Tuz po rozpoczeciu drugiej polowy Zientara ponownie przychodzi do
pomocy , pieknie broniac bliski strzal . W dwie min. Calandrelli
przerzut ponad bramkarzem nie wychodzi , ale tylko minimalnie ,
gdyby bramkarz mial pazury troche wiecej przyciete , kto wie ..
Zientara ponownie pieknie paruje ostry strzal zmierzajacy
nieuchronnie do bramki tuz obok slupka .
Jeszcze dwie grozne sytuacje , w ktorych jedna , pilka po sparowaniu
przez bramkarza odbija sie od poprzeczki I wychodzi w pole .
M.Szczepanski wchodzi za Rabende I nagle akcje Polonistow zaczynaja
byc bardzo grozne . Calandrella z jego podania tylko minimalnie
mija sie z pilka w dobrej sytuacji .
Wrescie na 5 min.przed koncem Szczepanski "rwie' obrone w strzepy
I pieknie podaje pilke do Calandrelli ktory przeciaga ja troszeczke
dalej I z kata zdobywa jak sie okazalo zwycieska bramke . Gdy w
dwie min. pozniej Wodzien zostaje society na polu karnym I do rzutu
karnego zbieral sie Calandrella , wydawalo sie ze 3 : 1 I idziemy
do baru , Calandrelli strzal luska zewnetrzna strone slupka I z
powrotem skura nam (kibicom) I trenerowi cierpnie na plecach .
Do ostatniego gwizdka jeszcze 3 min. , jeszcze jedna niezwykle
grozna akcja gosci , o malo nie zakonczona bramka I wrescie po
koncowym gwizdku pedzimy do baru , po kolejny "anti-depresant".
Ten mecz byl pelnym chrzestem tego co czeka nas w drugiej lidze
a goscie pokazali sie jak najlepszej strony , na I poza boiskiem .
Najlepszym zawodnikiem meczu niewatpliwie , bramkarz S.Zientara .
W dzien po meczu pucharowym ,czesc druzyny rezerwowej , ktora
wyraznie sie nudzi nie grajac meczow , wsparta trzema graczami
z pierwszej druzyny wystapila w meczach Swieta Sportowego
Zwiazku Polakow w Geelongu .
W obydwu meczach zwycieska reka wychodzila Polonia .
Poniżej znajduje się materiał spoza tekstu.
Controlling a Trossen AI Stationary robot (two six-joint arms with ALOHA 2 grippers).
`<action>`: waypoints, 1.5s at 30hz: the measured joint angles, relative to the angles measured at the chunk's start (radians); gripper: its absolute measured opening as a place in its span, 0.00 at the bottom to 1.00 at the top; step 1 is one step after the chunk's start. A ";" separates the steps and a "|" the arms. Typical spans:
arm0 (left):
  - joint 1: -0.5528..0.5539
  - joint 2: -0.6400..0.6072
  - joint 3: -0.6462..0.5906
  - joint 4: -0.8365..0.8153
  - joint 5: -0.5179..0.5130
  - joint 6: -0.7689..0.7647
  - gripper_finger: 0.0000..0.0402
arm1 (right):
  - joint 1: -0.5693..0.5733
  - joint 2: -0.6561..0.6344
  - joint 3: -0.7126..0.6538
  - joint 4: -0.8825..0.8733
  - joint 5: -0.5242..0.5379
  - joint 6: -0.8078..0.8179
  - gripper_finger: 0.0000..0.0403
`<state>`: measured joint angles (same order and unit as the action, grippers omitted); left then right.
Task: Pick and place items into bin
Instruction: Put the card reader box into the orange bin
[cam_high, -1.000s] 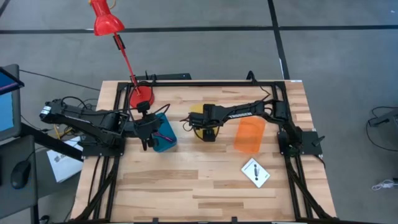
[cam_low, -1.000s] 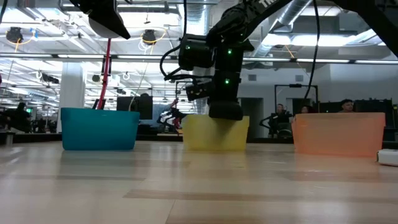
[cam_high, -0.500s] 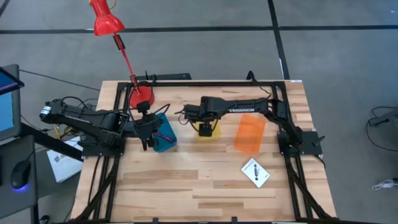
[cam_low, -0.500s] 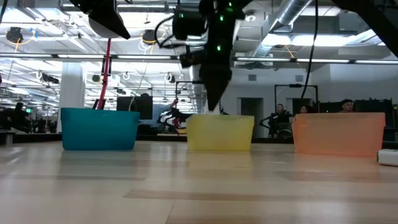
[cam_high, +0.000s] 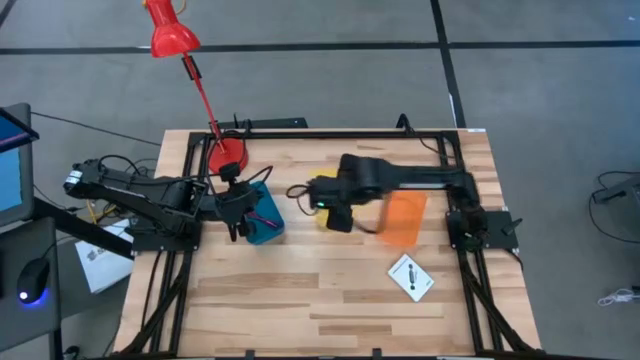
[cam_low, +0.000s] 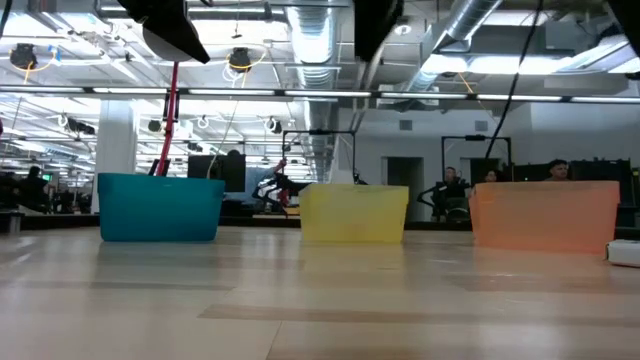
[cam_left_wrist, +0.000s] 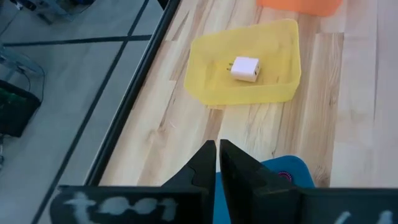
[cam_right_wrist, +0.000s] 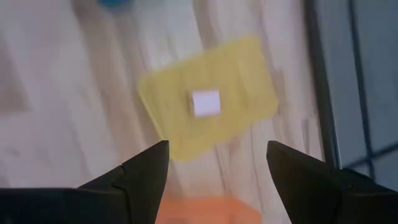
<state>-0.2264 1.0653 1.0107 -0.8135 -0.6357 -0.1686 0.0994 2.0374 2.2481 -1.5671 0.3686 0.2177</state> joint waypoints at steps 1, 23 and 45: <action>0.000 0.000 0.000 0.000 0.000 -0.008 0.03 | 0.017 -0.032 0.000 -0.003 0.008 0.024 0.66; 0.000 0.000 0.000 -0.080 0.011 -0.126 0.03 | 0.703 -0.669 -0.753 0.026 0.503 1.041 0.66; 0.000 0.002 0.000 -0.094 0.007 -0.162 0.03 | 0.828 -0.545 -1.110 0.240 -0.037 1.544 0.66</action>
<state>-0.2267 1.0668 1.0107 -0.9077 -0.6290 -0.3307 0.9272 1.4925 1.1378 -1.3274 0.3316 1.7616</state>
W pierwszym z druzyna Barwon Heads Latwe zwyciestwo 5 : 0 w
czym prymat wzial Roch Wodzien ktoremu pilka szczesliwie
spadla na jeszcze nie wytrzezwiala glowe po sobotniej "bibie"
dwa razy z ktory ch zdobyl dwie bramki . Trzecia byla legalna
z dobrze wypracowanej pozycji .
Mecz finalowy byl afera o wiele ostrzejsza . Nie wiadomo co
zawodnicy Syreny mieli w swoim "drinku" ale nie przebierali
w metodach pozbycia sie przeciwnikow .
Szybkie ostudzenie dostali juz w 3-iej min. po wspanialych strzale
z wolnego z 20-stu metrow w samo okienko przez Prezesa klubu ,
D.Bednarskiego , nieliczne , aczkolwiek grozne akcje wymiatal
najstarszy zawodnik meczu , niezawodny T.Krysinski .Druga polowa
to znowu akcje obydwu druzyn z zaostrzonym tempem I temperamentem .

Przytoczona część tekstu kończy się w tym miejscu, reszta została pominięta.